## What the exercise asks
Nothing but the lines from the one containing "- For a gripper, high" through the final line of the data should be repeated, and each must be exact.

Dataset records:
· · · ·
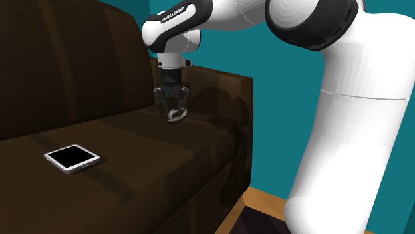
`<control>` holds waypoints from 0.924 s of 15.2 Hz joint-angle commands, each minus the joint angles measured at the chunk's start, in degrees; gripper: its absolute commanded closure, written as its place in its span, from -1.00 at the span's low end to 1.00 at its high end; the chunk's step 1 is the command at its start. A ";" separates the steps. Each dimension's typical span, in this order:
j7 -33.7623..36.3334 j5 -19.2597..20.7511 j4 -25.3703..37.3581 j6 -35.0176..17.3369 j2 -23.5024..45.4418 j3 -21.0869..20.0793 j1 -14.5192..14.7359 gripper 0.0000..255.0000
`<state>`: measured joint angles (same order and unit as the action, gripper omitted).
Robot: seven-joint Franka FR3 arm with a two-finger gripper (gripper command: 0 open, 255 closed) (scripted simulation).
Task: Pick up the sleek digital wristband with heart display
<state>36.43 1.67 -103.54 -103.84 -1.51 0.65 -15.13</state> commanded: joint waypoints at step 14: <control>-0.27 -0.04 12.37 11.15 1.34 -0.01 0.00 1.00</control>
<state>36.11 1.64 -92.54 -93.60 -0.65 0.70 -15.18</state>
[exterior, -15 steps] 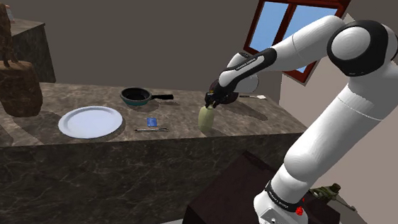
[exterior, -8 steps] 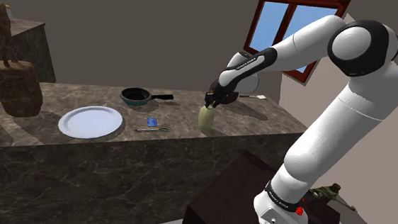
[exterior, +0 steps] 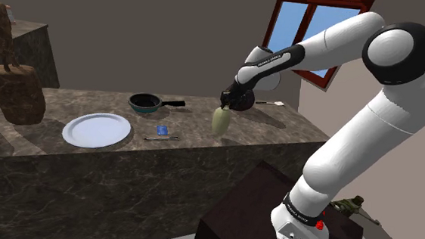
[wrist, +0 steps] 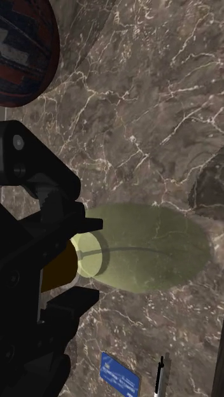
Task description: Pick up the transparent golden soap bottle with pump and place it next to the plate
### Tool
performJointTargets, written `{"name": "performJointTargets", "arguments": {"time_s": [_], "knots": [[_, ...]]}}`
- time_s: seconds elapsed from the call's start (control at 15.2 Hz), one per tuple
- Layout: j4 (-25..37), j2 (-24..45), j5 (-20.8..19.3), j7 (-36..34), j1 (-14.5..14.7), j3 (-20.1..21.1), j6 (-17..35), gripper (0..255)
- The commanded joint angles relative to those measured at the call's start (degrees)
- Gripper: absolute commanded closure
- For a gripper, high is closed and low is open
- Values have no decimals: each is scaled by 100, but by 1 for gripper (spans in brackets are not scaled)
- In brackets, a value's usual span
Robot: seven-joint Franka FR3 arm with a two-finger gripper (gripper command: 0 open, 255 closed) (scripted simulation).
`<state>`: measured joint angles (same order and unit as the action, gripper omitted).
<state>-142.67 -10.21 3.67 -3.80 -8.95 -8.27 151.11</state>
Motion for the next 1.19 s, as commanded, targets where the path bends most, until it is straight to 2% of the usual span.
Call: {"name": "performJointTargets", "arguments": {"time_s": [0.0,1.12], "knots": [[81,-116,-44,-25,-20,2,-193,255],[868,-738,-232,-217,-84,81,-1596,255]]}}
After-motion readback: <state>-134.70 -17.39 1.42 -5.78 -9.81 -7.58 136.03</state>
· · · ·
## Answer space
- For a gripper, high is closed and low is open
- Values have no decimals: each is scaled by 100, but by 1 for gripper (spans in brackets are not scaled)
- In brackets, a value's usual span
Robot: seven-joint Franka FR3 arm with a two-finger gripper (gripper command: 0 open, 255 closed) (scripted simulation).
`<state>`: measured joint angles (same order and unit as the action, gripper omitted).
<state>-142.67 -10.21 3.67 -3.80 -8.95 -8.27 151.11</state>
Motion for the next 1.19 s, as commanded, targets where the path bends most, until it is straight to 2% of the usual span.
Call: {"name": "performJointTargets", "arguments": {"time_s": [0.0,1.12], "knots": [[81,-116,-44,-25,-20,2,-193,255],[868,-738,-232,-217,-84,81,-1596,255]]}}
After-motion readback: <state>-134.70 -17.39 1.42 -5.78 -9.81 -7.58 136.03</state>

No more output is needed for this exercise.